━━━━━ Collected material ━━━━━

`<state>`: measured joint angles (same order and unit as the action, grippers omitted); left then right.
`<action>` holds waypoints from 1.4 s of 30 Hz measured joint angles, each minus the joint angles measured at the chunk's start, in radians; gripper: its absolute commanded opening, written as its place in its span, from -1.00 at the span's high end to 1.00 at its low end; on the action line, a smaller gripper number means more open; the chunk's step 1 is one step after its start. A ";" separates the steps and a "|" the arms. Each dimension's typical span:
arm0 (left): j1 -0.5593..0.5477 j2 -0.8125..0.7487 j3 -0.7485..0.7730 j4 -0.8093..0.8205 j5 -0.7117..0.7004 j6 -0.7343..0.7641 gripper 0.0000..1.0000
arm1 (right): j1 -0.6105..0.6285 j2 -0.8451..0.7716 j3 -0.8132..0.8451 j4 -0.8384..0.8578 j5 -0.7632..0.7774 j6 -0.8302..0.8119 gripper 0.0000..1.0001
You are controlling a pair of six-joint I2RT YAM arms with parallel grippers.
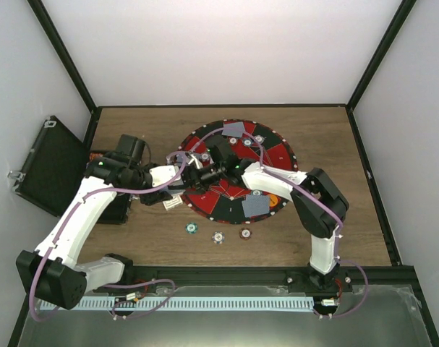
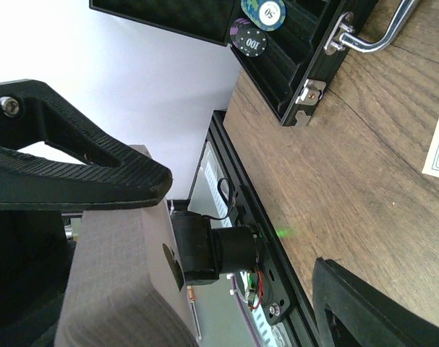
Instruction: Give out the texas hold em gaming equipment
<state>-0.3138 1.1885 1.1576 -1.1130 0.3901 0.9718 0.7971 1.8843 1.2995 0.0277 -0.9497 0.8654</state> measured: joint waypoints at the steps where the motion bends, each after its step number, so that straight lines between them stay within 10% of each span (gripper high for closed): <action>1: 0.000 0.000 0.000 0.001 0.000 0.000 0.90 | -0.003 0.000 -0.001 0.002 -0.001 0.001 -0.34; 19: 0.000 0.012 0.000 0.003 -0.008 0.000 0.90 | -0.062 -0.064 -0.062 -0.002 -0.016 -0.019 0.22; 29: 0.000 0.013 0.000 0.003 -0.009 -0.001 0.90 | -0.084 -0.124 -0.074 -0.044 0.001 -0.028 0.96; 42: 0.000 0.013 0.000 0.000 -0.010 -0.001 0.89 | -0.165 -0.192 -0.069 -0.275 0.079 -0.185 0.99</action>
<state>-0.3138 1.2015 1.1576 -1.1126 0.3805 0.9710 0.6323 1.6920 1.2304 -0.2470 -0.8703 0.6800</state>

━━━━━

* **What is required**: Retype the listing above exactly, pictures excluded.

* **Result of the exercise**:
`<state>`: measured joint angles (same order and unit as the action, grippers omitted); left then right.
`<action>` holds waypoints from 1.4 s of 30 Hz measured joint angles, each minus the joint angles measured at the chunk's start, in radians; gripper: its absolute commanded opening, written as its place in its span, from -1.00 at the span's high end to 1.00 at its low end; on the action line, a smaller gripper number means more open; the chunk's step 1 is one step after its start. A ";" separates the steps and a "|" the arms. Each dimension's typical span:
arm0 (left): j1 -0.5593..0.5477 j2 -0.8125..0.7487 j3 -0.7485..0.7730 j4 -0.8093..0.8205 j5 -0.7117..0.7004 j6 -0.7343..0.7641 gripper 0.0000..1.0000
arm1 (right): j1 -0.6105..0.6285 j2 -0.8451..0.7716 j3 -0.8132..0.8451 j4 -0.8384..0.8578 j5 -0.7632..0.7774 j6 -0.8302..0.8119 gripper 0.0000..1.0001
You are controlling a pair of six-joint I2RT YAM arms with parallel grippers.
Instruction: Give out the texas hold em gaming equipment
<state>-0.3138 1.1885 1.1576 -1.1130 0.3901 0.9718 0.7971 1.8843 1.2995 0.0277 -0.9497 0.8654</state> measured: joint waypoints at the steps where the motion bends, each after its step number, so that straight lines between them stay within 10% of each span (gripper high for closed): <action>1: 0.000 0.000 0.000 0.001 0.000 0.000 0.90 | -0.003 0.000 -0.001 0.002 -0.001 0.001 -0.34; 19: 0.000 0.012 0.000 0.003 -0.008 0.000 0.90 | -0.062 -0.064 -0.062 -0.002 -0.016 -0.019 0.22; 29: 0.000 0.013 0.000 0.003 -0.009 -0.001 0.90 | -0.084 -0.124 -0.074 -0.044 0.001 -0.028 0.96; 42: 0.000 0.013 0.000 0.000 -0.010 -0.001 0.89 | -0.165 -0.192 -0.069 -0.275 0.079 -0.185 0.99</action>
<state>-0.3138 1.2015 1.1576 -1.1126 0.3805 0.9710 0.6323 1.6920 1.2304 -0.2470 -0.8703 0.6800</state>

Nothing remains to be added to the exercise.